Wygląd launchera jest taki jak w iPhone'ie lub iPadzie, z tym, że w przypadku wybrania drugiej opcji nazwy programów zostały na moim telefonie lekko ucięte. Wszystkie ikony są automatycznie przerobione i wyglądają przyzwoicie.
Praktyczność tego launchera jest dyskusyjna, jeśli jednak chce ktoś upodobnić swojego Samsunga, HTC czy Motorolę do iPhone'a, to powinien być zadowolony z efektów. Całość działa bardzo dobrze i płynnie.
[plus]dobrze wykonany
[plus]płynne działanie
[minus]brak ekranu blokady
[minus]mało miejsca na widżety
Aplikacja do robienia zdjęć (Paper Camera).
Program skierowany jest do osób, którym potrzebne są bardziej rozbudowane funkcje obsługi aparatu. Z ciekawszych należy wymienić ręczne ustawianie ISO (w moim przypadku w zakresie 100 - 800), sporo scen do wyboru, kilka filtrów i gotowe ustawienia balansu bieli. Szkoda, że ostatniego parametru nie można modyfikować ręcznie. Oryginalną opcją jest możliwość ustawienia obszaru ustawienia ostrości, ale działa ona średnio i takie same efekty uzyskiwałem w domyślnej aplikacji aparatu wyznaczając palcem obszar złapania autofocusa.
Interfejs jest prosty i wygodny w obsłudze, ale czasem przy przewijaniu opcji gestami zdarzało mi się coś niechcący przełączyć. Poza tym nie mam zastrzeżeń.
Jak na program za ponad 10 zł efekty korzystania z Shot Control uważam za przeciętne. Jest w nim kilka ciekawych funkcji, ale ich wykorzystanie nie wpływa aż tak znacząco na jakość fotografii, a do bawienia się ustawieniami lepiej nadają się porządne cyfrówki, niż telefony komórkowe.
[plus]funkcje niespotykane nigdzie indziej
[plus]prosty w obsłudze
[minus]cena
Barometr.
Program służy do pokazywania aktualnego ciśnienia. Do działania wymagany jest barometr wbudowany w urządzenie, tak jak np. w Galaxy SIII czy Note. Aplikacja poza ciśnieniem i jego wykresem wskazuje czy zmienia się pogoda oraz ma widżet.

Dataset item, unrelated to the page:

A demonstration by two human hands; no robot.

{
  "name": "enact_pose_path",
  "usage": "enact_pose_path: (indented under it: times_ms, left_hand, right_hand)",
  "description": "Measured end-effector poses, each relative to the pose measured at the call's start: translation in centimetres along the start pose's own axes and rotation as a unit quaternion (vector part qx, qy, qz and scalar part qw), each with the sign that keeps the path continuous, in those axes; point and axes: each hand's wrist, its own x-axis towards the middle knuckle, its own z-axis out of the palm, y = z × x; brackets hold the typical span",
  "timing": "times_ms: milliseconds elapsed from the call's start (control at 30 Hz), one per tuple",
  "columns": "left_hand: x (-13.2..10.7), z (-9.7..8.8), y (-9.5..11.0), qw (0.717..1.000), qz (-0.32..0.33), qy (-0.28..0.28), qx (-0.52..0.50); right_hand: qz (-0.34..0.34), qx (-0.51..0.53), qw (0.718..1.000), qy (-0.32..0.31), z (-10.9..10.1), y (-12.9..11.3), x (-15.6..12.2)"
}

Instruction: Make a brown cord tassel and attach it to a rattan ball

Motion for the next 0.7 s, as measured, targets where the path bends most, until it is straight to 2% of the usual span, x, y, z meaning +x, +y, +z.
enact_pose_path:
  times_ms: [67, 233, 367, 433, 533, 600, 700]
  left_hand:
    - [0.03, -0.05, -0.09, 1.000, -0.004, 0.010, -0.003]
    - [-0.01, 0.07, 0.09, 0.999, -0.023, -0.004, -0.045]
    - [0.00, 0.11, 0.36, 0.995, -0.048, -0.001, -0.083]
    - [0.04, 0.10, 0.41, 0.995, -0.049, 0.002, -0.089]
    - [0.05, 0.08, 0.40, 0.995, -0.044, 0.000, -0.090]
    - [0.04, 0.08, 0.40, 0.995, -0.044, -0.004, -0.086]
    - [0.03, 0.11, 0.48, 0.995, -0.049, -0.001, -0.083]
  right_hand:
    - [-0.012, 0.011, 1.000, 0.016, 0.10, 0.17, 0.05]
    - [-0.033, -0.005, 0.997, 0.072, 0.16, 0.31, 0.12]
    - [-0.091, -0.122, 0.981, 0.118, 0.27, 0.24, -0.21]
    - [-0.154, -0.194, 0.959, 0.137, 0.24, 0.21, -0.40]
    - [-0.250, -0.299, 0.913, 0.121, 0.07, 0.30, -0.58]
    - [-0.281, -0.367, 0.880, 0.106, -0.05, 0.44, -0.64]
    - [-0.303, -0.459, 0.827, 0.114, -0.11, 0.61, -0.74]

Dokładność pomiaru zależy od urządzenia i poprawia się z czasem.
Całość utrzymana jest w stylu Holo i prezentuje się schludnie.
SyPressure to dosyć niszowa aplikacja, dla której zastosowanie znajdą nieliczni, ale warto wiedzieć, że nawet tak egzotyczne programy można znaleźć w czeluściach Google Play.